SOURCE DATA Block Start

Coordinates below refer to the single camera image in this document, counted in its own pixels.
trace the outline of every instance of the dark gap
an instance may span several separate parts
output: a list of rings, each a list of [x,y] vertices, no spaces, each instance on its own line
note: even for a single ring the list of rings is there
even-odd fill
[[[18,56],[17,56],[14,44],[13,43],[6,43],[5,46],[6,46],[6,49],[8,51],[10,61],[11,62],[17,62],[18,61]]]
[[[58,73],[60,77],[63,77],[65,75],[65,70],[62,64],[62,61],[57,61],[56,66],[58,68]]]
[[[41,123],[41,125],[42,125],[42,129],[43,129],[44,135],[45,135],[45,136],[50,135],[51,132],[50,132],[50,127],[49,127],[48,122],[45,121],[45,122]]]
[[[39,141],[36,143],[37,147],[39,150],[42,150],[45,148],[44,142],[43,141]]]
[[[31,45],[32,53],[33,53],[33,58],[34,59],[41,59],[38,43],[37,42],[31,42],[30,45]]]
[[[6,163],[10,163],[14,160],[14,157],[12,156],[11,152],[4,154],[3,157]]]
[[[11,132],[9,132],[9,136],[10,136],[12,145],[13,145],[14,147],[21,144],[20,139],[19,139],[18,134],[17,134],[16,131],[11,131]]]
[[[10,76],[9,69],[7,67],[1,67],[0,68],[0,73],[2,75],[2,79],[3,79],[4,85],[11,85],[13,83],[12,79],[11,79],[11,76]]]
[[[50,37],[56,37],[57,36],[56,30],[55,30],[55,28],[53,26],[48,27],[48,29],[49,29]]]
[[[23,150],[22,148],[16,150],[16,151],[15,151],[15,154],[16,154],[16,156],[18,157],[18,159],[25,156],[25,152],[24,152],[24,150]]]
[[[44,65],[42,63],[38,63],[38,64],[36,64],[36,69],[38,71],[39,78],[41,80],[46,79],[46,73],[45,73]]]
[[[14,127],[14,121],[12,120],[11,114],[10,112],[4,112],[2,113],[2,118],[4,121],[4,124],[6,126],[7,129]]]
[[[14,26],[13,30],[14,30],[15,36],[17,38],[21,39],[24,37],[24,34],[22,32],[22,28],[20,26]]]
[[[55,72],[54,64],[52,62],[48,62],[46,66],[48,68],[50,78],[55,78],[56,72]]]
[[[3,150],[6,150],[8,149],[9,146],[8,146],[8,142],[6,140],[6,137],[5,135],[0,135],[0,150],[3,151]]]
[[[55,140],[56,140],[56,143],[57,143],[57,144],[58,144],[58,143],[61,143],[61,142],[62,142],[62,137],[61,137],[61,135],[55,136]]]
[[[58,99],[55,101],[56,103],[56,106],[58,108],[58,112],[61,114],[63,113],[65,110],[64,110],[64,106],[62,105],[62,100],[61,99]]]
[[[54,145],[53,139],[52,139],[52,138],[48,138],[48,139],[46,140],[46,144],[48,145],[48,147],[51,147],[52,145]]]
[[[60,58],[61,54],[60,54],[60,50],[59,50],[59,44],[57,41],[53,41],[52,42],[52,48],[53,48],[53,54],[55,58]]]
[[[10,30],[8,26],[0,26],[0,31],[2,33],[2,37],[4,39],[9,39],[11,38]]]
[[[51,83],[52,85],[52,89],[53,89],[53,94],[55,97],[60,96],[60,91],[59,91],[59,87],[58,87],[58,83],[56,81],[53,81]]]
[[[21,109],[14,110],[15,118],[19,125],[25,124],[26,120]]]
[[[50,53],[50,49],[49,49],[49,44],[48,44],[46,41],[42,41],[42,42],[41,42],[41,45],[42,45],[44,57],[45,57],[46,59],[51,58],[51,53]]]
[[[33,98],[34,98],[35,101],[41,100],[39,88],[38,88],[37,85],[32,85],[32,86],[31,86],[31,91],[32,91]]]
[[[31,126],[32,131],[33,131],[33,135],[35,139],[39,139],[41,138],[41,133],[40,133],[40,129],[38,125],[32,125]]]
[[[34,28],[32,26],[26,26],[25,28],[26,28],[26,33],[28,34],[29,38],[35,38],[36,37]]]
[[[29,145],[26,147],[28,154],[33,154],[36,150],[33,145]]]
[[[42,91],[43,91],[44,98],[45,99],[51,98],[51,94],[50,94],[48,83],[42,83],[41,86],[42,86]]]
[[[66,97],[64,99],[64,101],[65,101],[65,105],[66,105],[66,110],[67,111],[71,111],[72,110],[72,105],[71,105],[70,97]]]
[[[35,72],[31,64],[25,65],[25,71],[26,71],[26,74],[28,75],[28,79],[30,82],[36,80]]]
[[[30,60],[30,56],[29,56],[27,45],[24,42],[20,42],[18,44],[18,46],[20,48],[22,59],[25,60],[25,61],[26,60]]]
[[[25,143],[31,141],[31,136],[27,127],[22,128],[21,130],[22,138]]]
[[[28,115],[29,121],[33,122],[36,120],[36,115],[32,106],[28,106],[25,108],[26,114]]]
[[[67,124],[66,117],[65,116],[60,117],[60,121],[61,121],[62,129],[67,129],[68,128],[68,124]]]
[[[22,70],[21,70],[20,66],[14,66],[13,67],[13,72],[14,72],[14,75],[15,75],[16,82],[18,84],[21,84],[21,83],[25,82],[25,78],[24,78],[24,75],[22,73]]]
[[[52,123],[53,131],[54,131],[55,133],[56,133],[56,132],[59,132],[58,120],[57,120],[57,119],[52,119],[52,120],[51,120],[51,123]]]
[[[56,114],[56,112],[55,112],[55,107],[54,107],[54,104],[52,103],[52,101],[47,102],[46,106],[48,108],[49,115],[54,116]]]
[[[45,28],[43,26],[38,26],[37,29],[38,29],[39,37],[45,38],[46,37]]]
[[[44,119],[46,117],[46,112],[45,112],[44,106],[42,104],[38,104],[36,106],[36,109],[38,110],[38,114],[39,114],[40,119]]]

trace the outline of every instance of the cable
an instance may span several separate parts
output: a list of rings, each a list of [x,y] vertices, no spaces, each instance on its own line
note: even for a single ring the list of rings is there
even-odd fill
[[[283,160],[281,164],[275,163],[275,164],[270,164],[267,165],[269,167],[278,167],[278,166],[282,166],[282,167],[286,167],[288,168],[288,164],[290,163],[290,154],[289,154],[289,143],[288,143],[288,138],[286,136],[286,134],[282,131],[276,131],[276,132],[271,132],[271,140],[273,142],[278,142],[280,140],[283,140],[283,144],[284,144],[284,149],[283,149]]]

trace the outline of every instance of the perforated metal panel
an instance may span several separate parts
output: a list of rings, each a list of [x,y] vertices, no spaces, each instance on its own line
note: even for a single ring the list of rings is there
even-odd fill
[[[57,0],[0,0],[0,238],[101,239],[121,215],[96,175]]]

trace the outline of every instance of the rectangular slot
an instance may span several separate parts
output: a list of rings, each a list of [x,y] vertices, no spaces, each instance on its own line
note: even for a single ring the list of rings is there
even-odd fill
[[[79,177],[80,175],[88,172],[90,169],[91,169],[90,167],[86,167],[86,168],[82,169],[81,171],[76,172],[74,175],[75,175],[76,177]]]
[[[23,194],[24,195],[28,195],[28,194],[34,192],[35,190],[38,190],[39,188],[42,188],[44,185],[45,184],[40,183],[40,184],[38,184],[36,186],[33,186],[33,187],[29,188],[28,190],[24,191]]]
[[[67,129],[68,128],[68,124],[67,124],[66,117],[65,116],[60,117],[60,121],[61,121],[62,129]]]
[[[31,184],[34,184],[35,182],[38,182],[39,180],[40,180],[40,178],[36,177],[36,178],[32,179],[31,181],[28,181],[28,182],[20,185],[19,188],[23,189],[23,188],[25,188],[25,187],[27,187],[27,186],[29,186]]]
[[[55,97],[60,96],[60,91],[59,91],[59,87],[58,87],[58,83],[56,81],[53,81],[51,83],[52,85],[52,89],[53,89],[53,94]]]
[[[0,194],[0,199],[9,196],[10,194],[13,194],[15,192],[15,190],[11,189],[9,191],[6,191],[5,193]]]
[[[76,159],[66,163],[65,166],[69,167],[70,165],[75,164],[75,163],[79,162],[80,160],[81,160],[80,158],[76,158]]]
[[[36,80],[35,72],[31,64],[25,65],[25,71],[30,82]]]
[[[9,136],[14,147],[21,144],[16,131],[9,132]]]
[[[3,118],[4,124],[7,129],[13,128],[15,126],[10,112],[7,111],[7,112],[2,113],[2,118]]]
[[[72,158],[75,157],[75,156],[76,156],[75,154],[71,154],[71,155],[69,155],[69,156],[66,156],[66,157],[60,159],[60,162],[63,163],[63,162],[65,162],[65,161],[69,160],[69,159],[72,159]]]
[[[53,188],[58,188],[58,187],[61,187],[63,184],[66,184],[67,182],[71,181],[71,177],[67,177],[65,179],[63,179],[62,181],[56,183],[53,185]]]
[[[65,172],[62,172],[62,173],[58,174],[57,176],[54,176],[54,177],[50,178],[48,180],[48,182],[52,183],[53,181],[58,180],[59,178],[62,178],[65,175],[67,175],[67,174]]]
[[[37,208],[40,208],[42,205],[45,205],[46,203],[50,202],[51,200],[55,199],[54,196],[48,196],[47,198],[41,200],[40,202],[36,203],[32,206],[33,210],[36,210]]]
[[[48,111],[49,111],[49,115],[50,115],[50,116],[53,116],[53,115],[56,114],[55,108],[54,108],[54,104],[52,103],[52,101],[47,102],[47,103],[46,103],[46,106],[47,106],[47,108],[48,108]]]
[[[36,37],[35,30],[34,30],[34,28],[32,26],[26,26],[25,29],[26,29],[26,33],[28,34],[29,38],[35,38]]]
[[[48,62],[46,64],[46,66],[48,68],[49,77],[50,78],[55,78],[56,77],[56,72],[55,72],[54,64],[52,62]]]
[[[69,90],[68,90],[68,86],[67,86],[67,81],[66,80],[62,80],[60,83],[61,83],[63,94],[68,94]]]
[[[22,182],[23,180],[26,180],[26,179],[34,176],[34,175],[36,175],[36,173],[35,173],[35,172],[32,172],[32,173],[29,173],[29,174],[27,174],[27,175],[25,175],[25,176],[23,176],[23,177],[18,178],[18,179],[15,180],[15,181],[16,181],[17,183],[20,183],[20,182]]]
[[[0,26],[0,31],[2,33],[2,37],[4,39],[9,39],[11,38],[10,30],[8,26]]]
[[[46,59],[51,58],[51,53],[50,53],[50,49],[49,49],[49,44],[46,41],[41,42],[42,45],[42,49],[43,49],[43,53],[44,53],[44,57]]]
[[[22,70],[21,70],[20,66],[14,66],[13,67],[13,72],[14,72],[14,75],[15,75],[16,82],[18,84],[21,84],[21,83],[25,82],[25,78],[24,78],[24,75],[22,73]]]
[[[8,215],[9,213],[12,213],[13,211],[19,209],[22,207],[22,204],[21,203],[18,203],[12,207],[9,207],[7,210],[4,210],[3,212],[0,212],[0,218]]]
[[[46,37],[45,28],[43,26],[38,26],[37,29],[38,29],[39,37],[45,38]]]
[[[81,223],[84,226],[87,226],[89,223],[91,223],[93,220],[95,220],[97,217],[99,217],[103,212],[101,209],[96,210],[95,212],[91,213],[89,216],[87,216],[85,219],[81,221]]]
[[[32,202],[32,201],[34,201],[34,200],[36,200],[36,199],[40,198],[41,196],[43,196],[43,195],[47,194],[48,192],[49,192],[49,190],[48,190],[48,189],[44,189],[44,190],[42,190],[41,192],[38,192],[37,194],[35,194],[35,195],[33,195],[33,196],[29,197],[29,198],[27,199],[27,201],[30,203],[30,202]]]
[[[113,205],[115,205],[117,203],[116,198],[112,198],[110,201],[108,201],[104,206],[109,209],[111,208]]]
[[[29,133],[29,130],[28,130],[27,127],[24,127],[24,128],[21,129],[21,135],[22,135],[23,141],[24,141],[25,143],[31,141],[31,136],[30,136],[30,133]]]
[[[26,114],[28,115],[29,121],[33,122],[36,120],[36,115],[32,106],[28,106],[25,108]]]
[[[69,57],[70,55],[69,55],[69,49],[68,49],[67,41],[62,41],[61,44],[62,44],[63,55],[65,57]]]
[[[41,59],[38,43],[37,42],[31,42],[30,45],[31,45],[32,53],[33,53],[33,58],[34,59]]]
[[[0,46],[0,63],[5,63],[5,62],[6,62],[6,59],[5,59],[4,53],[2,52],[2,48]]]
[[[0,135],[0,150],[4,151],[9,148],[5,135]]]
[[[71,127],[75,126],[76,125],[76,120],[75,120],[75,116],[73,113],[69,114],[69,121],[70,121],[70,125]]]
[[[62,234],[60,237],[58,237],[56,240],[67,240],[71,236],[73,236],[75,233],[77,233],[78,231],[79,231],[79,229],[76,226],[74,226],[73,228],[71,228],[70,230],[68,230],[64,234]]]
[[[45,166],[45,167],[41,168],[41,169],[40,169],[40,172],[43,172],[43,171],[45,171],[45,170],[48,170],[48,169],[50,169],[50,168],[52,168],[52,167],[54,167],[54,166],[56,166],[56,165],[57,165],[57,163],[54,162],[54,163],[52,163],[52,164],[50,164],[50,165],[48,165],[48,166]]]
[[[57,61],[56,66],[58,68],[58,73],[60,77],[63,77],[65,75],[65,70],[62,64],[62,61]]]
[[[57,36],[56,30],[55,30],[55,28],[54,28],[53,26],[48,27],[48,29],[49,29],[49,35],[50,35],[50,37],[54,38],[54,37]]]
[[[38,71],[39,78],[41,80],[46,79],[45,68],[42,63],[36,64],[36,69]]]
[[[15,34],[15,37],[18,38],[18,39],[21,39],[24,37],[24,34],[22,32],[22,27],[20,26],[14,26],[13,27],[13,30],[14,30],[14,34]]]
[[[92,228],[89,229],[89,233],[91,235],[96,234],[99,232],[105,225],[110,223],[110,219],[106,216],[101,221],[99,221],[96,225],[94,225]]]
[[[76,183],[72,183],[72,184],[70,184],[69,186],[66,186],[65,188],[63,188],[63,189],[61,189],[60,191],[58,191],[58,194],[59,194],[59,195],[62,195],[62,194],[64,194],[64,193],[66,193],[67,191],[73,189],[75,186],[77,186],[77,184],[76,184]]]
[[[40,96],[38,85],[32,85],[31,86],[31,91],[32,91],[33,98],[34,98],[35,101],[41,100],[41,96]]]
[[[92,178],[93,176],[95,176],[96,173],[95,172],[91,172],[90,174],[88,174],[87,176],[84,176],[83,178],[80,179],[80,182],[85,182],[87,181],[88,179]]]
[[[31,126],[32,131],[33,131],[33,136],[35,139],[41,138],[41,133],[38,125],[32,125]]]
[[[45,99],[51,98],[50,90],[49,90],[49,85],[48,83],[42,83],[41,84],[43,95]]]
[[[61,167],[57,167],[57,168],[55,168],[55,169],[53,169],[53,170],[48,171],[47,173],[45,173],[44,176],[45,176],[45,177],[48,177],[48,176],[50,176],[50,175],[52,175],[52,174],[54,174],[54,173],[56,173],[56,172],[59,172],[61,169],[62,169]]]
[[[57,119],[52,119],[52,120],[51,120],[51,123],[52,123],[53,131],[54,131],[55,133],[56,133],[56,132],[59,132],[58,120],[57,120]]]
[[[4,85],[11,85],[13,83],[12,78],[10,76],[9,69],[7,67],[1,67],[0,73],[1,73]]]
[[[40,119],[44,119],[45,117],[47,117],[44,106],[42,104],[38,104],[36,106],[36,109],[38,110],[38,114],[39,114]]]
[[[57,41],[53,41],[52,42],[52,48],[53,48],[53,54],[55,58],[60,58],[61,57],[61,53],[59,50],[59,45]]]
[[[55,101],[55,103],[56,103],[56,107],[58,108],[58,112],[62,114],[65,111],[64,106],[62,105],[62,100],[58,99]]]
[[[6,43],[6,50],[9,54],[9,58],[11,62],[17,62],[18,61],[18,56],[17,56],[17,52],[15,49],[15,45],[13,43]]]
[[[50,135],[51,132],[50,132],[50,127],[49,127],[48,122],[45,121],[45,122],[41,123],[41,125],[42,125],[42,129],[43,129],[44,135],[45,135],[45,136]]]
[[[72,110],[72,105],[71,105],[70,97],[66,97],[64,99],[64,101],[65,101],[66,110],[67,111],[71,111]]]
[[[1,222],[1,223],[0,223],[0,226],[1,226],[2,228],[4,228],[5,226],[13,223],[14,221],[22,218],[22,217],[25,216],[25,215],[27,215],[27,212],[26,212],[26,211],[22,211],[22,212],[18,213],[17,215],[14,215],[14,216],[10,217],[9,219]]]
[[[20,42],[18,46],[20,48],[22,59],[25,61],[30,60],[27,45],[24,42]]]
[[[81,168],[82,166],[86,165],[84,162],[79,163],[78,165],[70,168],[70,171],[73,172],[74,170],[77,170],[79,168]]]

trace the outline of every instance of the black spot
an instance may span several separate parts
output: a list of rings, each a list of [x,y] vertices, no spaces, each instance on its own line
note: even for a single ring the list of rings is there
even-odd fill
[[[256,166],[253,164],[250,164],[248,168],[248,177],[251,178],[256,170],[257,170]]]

SOURCE DATA Block End

== WHAT IS REQUIRED ==
Beginning with the line that holds "trace the outline of every instance of the black", please return every line through the end of the data, exactly as written.

== ANSWER SPACE ==
trace the outline of every instance of the black spot
an instance may span several separate parts
output: a list of rings, each a list of [x,y] vertices, no spaces, each instance on its own line
note: even for a single ring the list of rings is there
even-odd fill
[[[256,166],[253,164],[250,164],[248,168],[248,177],[251,178],[256,170],[257,170]]]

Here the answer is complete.